So, the Raspberry Pi is a British computer. It is ARM-based. Since we’re using UK hardware, let’s use some UK software as well. I am thinking about the operating system RISCOS.

RISC OS is a computer operating system designed in Cambridge, England by Acorn. First released in 1987, its origins can be traced back to the original team that developed the ARM microprocessor.

So, one could say, this is *the* OS that *should* run on ARM-based machines, like the Raspberry Pi. And since both are from the UK… do I need to say more?
Installing…. well… just download and extract the image and write it to the SD card. It’s a quite trivial task, right? Well…. I did something stupid there, well, with the ArchLinux image. I wrote it to the wrong SD card….. the SD card in my BeagleBoard in stead of my laptops SD card. Oops.
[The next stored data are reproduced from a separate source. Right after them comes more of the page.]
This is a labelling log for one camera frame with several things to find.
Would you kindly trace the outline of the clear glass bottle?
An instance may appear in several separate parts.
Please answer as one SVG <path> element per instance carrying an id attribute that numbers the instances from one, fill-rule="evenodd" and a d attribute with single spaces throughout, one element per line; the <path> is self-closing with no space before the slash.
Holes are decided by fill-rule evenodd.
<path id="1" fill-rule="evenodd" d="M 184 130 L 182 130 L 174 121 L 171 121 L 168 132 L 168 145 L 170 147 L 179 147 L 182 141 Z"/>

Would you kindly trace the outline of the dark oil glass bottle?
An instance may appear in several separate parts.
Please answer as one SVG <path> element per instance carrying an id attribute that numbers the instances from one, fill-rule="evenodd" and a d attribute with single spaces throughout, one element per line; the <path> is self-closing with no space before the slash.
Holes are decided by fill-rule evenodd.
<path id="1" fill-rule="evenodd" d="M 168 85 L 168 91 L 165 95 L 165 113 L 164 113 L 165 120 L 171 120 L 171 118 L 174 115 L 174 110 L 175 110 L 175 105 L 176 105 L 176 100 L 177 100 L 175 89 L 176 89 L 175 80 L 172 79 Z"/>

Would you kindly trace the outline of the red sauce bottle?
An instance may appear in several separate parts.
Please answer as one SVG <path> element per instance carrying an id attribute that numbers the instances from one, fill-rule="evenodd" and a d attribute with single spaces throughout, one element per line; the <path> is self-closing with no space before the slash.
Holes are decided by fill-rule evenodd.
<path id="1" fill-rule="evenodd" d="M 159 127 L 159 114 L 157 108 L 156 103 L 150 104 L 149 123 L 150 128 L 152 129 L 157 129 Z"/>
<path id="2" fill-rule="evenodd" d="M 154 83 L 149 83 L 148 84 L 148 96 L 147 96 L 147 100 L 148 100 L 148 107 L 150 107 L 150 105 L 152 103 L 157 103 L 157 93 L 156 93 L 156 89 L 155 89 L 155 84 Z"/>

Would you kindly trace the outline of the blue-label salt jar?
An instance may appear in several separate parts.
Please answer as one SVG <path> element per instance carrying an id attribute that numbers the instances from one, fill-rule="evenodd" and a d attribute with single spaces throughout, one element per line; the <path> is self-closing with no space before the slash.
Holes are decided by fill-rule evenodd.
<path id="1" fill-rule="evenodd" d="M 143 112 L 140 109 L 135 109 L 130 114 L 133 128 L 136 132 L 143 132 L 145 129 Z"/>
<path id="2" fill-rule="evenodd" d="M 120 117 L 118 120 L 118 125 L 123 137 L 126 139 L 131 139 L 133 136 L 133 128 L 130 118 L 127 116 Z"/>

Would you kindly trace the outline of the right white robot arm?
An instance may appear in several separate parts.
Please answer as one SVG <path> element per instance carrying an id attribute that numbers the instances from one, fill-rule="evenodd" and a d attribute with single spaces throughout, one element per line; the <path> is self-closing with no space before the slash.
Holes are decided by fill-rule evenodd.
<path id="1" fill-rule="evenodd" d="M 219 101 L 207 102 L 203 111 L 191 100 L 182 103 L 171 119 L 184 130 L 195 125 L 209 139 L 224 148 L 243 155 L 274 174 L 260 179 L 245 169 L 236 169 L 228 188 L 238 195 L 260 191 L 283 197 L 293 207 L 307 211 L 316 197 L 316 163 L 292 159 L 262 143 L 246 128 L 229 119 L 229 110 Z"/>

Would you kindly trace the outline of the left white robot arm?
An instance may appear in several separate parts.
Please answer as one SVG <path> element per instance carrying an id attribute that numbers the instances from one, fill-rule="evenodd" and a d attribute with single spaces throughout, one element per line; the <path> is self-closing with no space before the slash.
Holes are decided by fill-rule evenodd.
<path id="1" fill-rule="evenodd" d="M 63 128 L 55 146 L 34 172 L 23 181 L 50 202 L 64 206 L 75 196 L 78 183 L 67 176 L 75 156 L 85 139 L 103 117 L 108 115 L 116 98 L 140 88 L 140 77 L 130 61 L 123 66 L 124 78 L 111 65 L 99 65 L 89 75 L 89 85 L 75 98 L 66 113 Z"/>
However, that’s out of scope regarding to this post. RISCOS, so, just writing the image, put it in the Pi and turn it on. On first boot, the font cache is being built, which may take a while. Also note a little configuration is required. The screen for example, the right resolution has to be chosen. On first boot, it looked like “letterboxed” and a rather low res. The screen type was set to “auto”, which apparently doesn’t have the desired effect. The dropdown boxes for choosing resolution etc. are grayed out. One has to select the monitor mpdel (I am using Generic) then the colours (I love to see UK spelling for that word in software) (“16 million), and then resolution and frame rate (refresh rate) can be chosen.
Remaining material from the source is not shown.